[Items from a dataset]
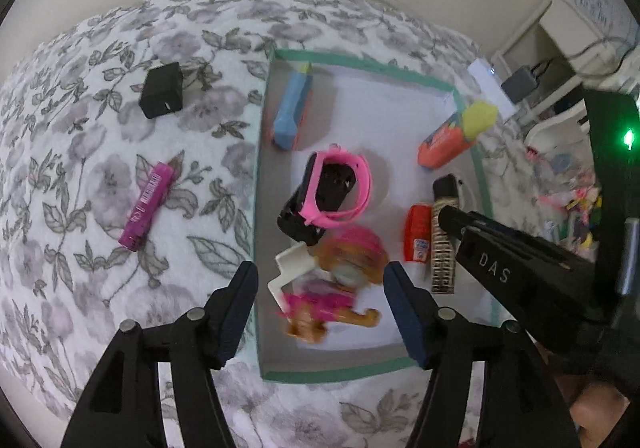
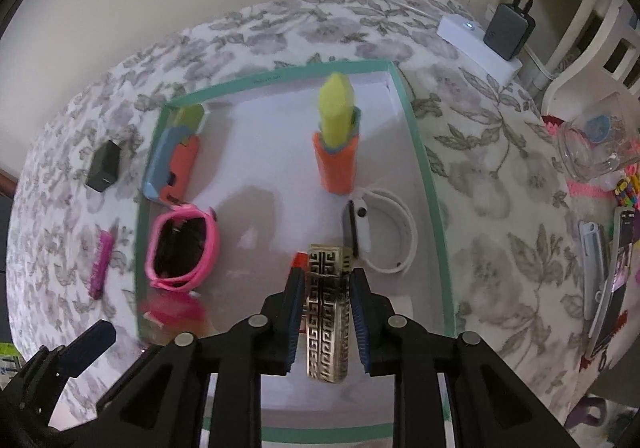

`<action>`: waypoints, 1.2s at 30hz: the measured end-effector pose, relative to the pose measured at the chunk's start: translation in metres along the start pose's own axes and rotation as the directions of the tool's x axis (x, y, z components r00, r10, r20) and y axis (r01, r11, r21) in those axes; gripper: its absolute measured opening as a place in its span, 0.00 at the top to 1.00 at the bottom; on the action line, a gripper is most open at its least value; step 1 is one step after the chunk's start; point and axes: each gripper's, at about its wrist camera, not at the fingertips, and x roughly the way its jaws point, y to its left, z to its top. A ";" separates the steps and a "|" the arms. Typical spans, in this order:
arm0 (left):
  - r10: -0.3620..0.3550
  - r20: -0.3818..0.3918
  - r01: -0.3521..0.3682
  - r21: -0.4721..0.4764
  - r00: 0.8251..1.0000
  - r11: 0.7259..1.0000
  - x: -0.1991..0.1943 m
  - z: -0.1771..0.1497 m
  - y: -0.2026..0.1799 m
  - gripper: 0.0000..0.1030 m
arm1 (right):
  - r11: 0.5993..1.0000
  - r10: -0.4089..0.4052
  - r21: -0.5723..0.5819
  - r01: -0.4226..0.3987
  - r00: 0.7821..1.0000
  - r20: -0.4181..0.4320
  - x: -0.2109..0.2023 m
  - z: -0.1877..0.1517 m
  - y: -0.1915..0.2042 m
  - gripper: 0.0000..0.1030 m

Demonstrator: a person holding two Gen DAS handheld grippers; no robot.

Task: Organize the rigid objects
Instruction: 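Open left gripper to drop dog figure while right gripper releases gold bar, then grasp magenta marker with left gripper while right gripper grasps black charger block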

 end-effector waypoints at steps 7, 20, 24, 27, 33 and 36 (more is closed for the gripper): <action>0.018 0.074 -0.010 -0.113 0.997 0.994 -0.024 0.014 0.048 0.36 | 1.000 -0.006 -0.029 0.008 0.997 0.078 -0.026 0.008 0.012 0.56; 0.212 0.040 -0.196 -0.246 0.976 0.949 -0.001 0.018 0.142 0.36 | 0.982 0.069 -0.183 -0.045 0.989 0.128 -0.036 0.012 0.088 0.56; 0.227 0.013 -0.220 -0.199 0.974 0.955 0.020 0.019 0.142 0.37 | 0.968 0.085 -0.244 -0.056 0.990 0.113 -0.027 0.011 0.114 0.56; 0.232 0.005 -0.228 -0.174 0.973 0.958 0.030 0.021 0.140 0.45 | 0.960 0.087 -0.273 -0.055 0.991 0.106 -0.020 0.012 0.127 0.56; 0.203 -0.014 -0.203 -0.122 0.979 0.972 0.046 0.024 0.134 0.49 | 0.952 0.098 -0.298 -0.067 0.991 0.090 -0.006 0.018 0.144 0.56; 0.205 -0.022 -0.206 -0.081 0.978 0.975 0.054 0.026 0.128 0.62 | 0.949 0.098 -0.307 -0.069 0.992 0.083 0.002 0.022 0.152 0.56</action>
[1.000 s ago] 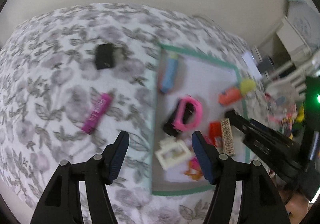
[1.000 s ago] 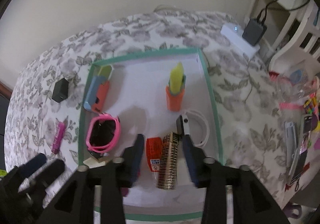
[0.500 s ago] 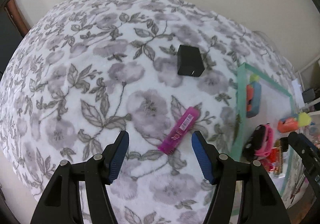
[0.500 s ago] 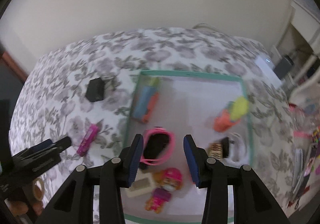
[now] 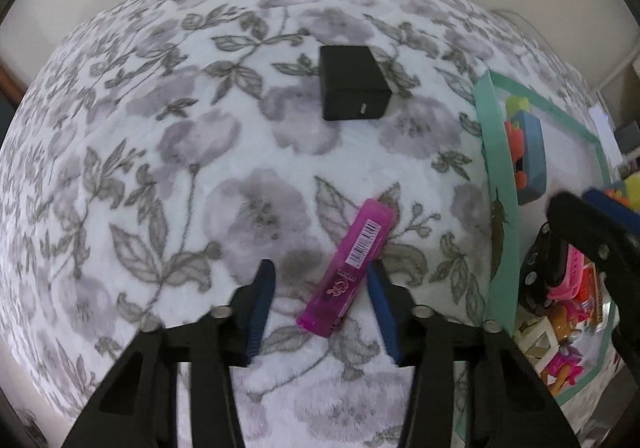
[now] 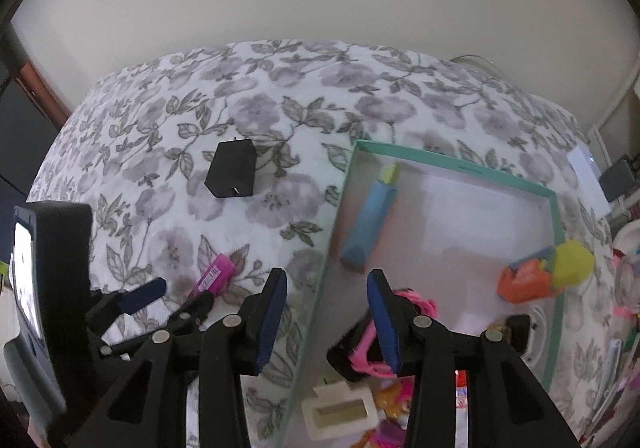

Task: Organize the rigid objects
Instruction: 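Grasp magenta marker with left gripper while right gripper grasps black charger block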

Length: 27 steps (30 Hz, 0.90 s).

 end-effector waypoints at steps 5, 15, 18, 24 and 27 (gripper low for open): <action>-0.026 -0.006 0.026 0.011 1.000 1.000 0.005 0.008 -0.001 0.83 | 1.000 0.010 -0.009 -0.010 1.000 -0.023 0.021 0.009 0.007 0.56; -0.016 0.031 0.017 -0.029 0.999 0.999 0.009 0.036 0.031 0.86 | 0.996 -0.071 -0.052 0.070 0.997 -0.022 0.059 0.036 0.025 0.54; -0.024 0.034 0.027 -0.084 0.999 0.996 0.011 0.045 0.049 0.86 | 0.996 -0.078 -0.052 0.077 0.997 -0.009 0.060 0.043 0.025 0.54; -0.002 0.064 0.012 -0.146 0.998 0.989 0.007 0.057 0.077 0.86 | 0.990 -0.090 -0.099 0.100 0.991 0.094 0.044 0.062 0.046 0.54; 0.002 0.069 0.009 -0.161 0.998 0.987 0.008 0.062 0.086 0.86 | 0.994 -0.007 -0.109 0.018 0.995 0.098 0.044 0.072 0.061 0.54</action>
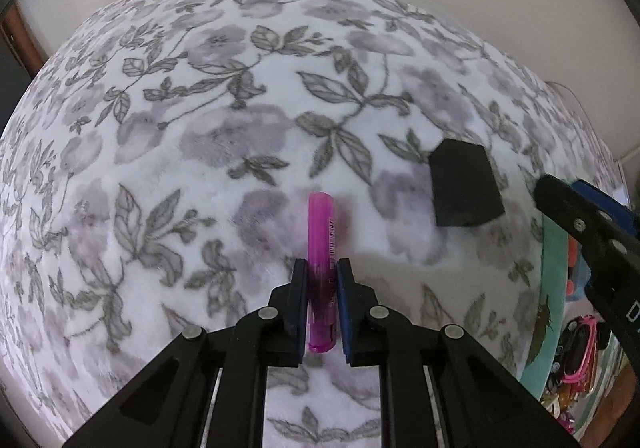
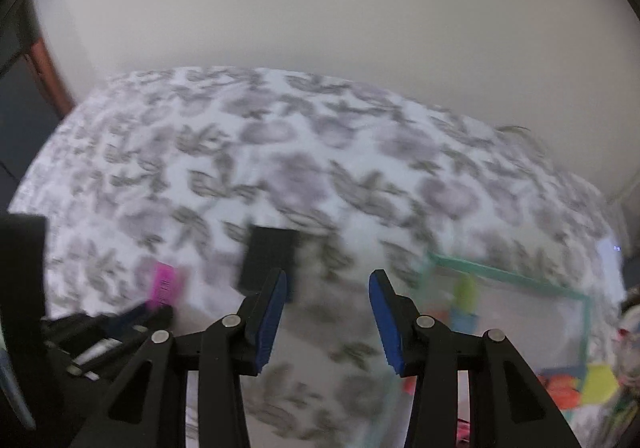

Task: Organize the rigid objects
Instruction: 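Grasp magenta marker with left gripper while right gripper grasps black charger block, then carry marker and charger block over the tray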

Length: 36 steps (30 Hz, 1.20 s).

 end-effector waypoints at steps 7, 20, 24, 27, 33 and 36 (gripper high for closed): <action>-0.008 0.010 0.008 -0.021 1.000 1.000 0.003 0.008 0.027 0.87 | 0.999 0.049 0.006 -0.049 0.996 -0.071 0.043 0.009 0.022 0.54; 0.009 0.029 -0.009 -0.019 1.000 1.000 0.009 0.008 0.026 0.88 | 0.998 0.054 0.000 -0.055 0.992 -0.114 0.064 -0.002 0.026 0.58; 0.027 0.024 -0.026 -0.038 0.999 0.999 0.001 -0.004 0.014 0.89 | 0.998 0.067 -0.003 -0.068 0.990 -0.124 0.054 -0.011 0.024 0.58; 0.027 0.034 -0.025 -0.041 0.999 0.999 -0.012 -0.010 0.011 0.89 | 0.996 0.086 0.025 -0.084 0.991 -0.107 0.035 -0.017 0.016 0.58; 0.001 0.088 0.000 -0.007 0.996 1.000 -0.063 -0.027 -0.011 0.89 | 0.991 0.111 0.082 -0.107 0.992 -0.051 -0.022 -0.034 -0.004 0.58; -0.015 0.122 0.012 0.021 0.992 1.000 -0.090 -0.037 -0.029 0.89 | 0.988 0.107 0.112 -0.104 0.994 -0.028 -0.053 -0.048 -0.017 0.58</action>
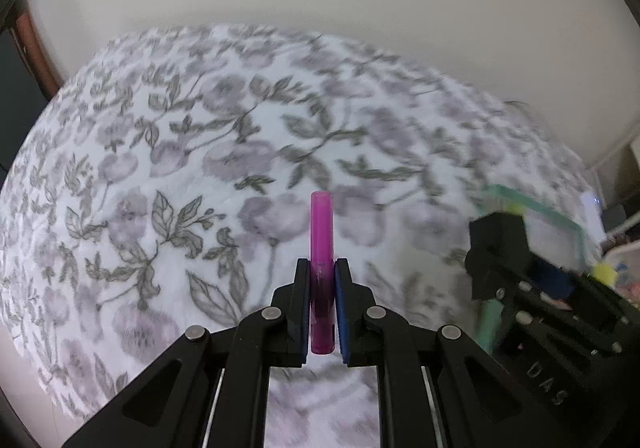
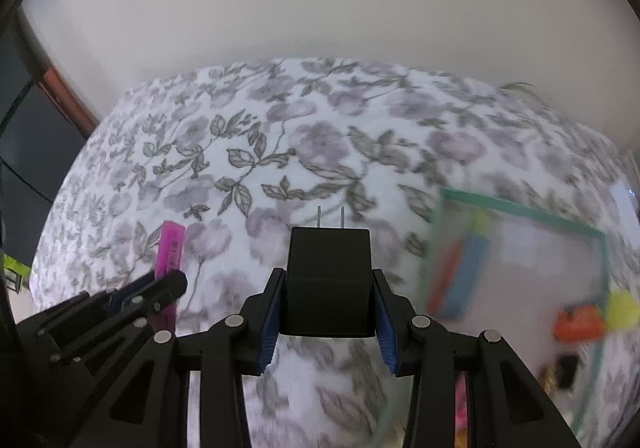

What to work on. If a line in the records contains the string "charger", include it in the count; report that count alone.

Written solution. 3